Kedar Devdhar

Personal information
- Full name: Kedar Hemant Devdhar
- Born: 14 December 1989 (age 36) Vadodara, Gujarat, India
- Batting: Right-handed
- Role: Batsman
- Relations: Mrunal Devdhar (brother)

Domestic team information
- 2008–present: Baroda
- 2011: Deccan Chargers

Career statistics
| Competition | FC | LA | T20 |
| Matches | 67 | 71 | 76 |
| Runs scored | 4009 | 2373 | 2215 |
| Batting average | 39.33 | 33.42 | 32.10 |
| 100s/50s | 10/18 | 6/11 | 1/13 |
| Top score | 226 | 148 | 100 |
| Catches/stumpings | 51/0 | 23/1 | 2/1 |
- Source: ESPNcricinfo, 24 February 2021

= Kedar Devdhar =

Indian cricketer (born 1989)

Kedar Hemant Devdhar (born 14 December 1989) is an Indian cricketer.

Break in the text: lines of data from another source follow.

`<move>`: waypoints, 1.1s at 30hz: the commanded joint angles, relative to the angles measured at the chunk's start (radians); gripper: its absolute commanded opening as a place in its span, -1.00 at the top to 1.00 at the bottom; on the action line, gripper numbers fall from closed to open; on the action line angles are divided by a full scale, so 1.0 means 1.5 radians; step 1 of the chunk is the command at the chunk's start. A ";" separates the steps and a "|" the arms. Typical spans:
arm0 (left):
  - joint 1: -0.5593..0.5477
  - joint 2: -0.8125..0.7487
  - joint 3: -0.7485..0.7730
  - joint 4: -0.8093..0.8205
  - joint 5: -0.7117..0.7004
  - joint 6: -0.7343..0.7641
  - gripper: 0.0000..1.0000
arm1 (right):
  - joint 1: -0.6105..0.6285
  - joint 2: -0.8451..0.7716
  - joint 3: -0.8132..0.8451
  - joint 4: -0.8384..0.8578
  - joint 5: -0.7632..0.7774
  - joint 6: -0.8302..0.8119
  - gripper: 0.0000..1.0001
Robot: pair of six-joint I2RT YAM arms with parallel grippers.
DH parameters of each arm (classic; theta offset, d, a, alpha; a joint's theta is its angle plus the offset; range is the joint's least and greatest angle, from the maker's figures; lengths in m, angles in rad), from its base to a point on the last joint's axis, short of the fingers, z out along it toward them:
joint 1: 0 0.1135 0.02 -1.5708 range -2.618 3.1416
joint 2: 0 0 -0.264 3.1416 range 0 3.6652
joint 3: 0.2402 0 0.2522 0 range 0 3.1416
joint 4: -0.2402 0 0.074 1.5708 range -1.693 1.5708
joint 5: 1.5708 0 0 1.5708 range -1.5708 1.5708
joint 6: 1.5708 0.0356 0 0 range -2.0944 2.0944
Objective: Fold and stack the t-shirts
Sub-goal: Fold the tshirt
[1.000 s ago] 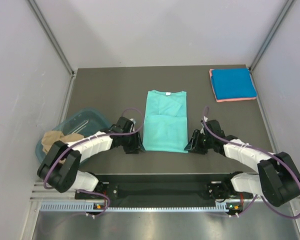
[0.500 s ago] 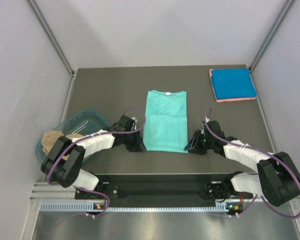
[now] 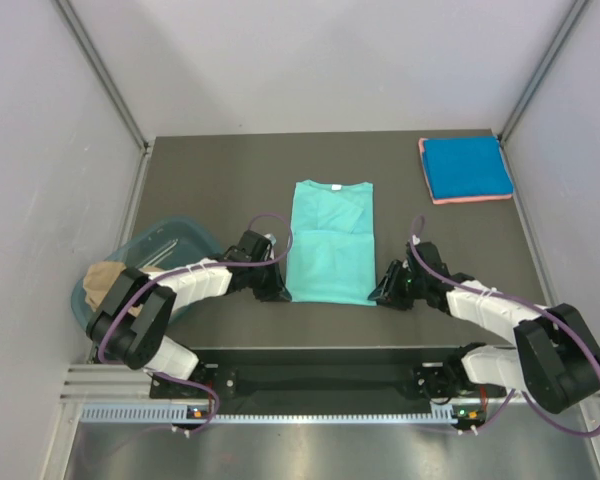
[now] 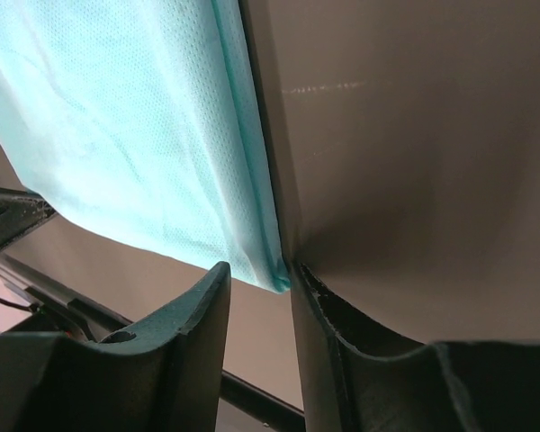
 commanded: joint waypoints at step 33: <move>-0.034 -0.095 -0.043 -0.103 -0.111 0.028 1.00 | 0.153 0.035 -0.019 -0.179 0.167 0.123 0.29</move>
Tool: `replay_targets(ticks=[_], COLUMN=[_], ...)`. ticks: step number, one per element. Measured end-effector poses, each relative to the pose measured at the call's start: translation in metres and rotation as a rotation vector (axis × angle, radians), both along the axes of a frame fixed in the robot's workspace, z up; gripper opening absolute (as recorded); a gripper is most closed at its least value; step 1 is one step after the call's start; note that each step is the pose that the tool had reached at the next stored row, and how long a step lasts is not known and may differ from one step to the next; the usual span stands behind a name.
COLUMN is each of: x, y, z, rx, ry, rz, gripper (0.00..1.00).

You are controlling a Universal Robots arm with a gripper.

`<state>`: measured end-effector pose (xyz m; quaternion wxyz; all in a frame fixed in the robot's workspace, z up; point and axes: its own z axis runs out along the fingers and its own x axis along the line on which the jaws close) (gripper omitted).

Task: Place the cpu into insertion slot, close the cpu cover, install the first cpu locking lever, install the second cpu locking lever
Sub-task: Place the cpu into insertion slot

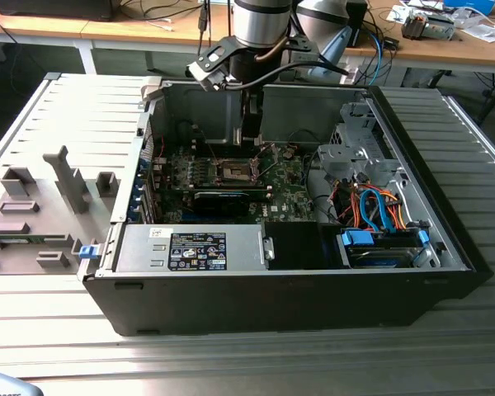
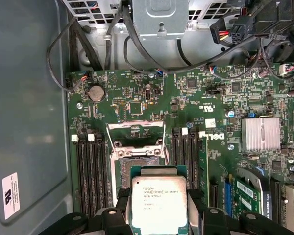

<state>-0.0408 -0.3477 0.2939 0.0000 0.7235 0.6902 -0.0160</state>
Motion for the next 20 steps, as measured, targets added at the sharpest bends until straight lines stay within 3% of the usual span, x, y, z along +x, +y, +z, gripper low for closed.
replay_targets(ticks=[20], x=[0.0000], y=[0.0000], z=[-0.0041], rx=[0.0001], ry=[0.0000], rz=[0.000], gripper=[0.55])
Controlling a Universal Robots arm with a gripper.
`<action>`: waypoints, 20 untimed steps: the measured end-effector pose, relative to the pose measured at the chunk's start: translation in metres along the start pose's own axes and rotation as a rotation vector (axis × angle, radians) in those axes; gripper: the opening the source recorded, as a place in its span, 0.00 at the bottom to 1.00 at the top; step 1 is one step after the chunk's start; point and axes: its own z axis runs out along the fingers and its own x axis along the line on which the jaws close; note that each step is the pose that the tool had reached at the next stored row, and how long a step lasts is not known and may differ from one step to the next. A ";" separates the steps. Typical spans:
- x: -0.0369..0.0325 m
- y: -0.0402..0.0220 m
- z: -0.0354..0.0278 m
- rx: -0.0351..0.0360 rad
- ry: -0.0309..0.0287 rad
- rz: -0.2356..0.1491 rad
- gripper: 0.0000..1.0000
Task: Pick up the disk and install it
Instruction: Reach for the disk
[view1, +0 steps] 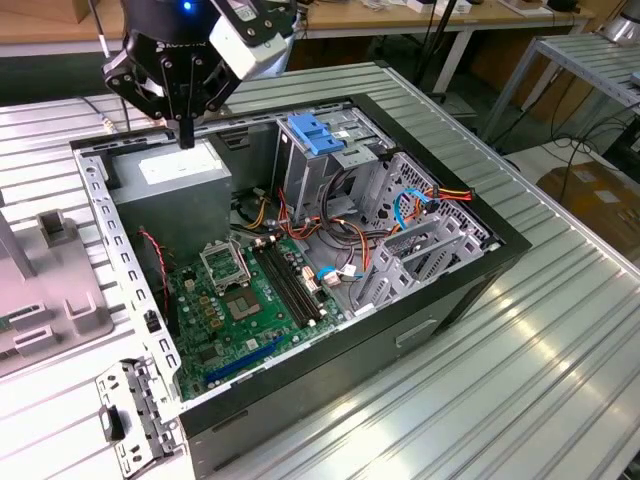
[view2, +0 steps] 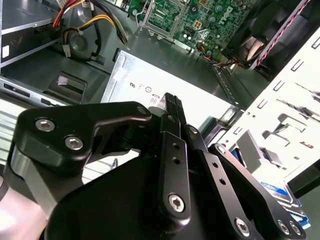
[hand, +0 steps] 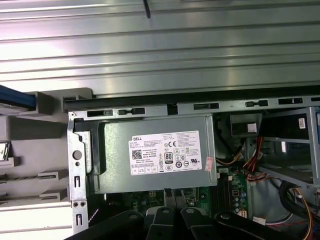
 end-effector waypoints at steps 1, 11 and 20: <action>0.0006 -0.0001 -0.0001 0.0001 0.0000 0.000 0.11; 0.0080 -0.0006 -0.0002 0.0000 0.0000 0.000 0.11; 0.0155 -0.0012 -0.0004 0.0000 0.0000 0.000 0.11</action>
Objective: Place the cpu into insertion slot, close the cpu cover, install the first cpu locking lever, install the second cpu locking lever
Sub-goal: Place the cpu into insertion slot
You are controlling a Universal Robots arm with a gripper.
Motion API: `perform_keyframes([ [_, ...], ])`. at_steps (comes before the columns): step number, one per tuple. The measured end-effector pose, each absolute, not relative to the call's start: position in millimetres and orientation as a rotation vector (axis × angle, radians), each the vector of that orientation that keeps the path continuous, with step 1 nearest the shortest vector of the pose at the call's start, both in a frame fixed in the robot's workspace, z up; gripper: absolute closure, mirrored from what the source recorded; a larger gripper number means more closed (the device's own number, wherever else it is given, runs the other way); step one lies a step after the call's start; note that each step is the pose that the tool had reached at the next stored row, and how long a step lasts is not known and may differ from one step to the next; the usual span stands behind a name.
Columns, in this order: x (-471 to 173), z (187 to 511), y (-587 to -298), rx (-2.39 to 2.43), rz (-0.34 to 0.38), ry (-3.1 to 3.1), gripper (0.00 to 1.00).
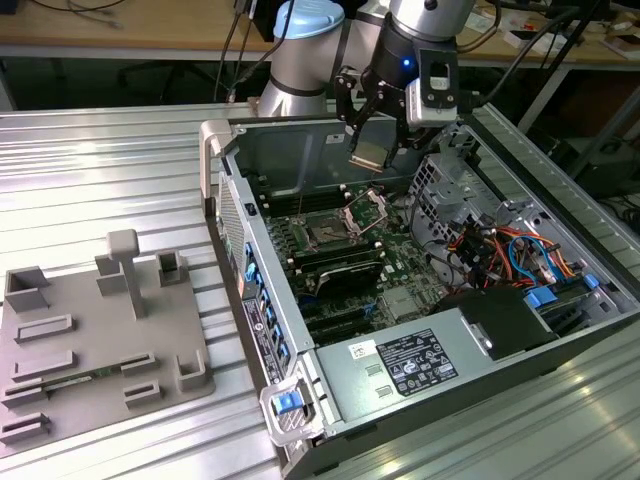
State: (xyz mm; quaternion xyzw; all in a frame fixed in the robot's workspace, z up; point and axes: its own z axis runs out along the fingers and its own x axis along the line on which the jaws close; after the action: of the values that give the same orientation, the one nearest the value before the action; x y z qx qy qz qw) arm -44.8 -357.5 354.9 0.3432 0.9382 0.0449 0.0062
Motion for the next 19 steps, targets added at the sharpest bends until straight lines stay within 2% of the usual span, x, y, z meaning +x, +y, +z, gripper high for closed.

He is a wicketkeeper-batsman who currently plays in Indian domestic cricket for Baroda. He was also a part of the now defunct Deccan Chargers in the Indian Premier League. In January 2018, he scored his first century in Twenty20 cricket, scoring 100 for Baroda against Gujarat in the 2017–18 Zonal T20 League.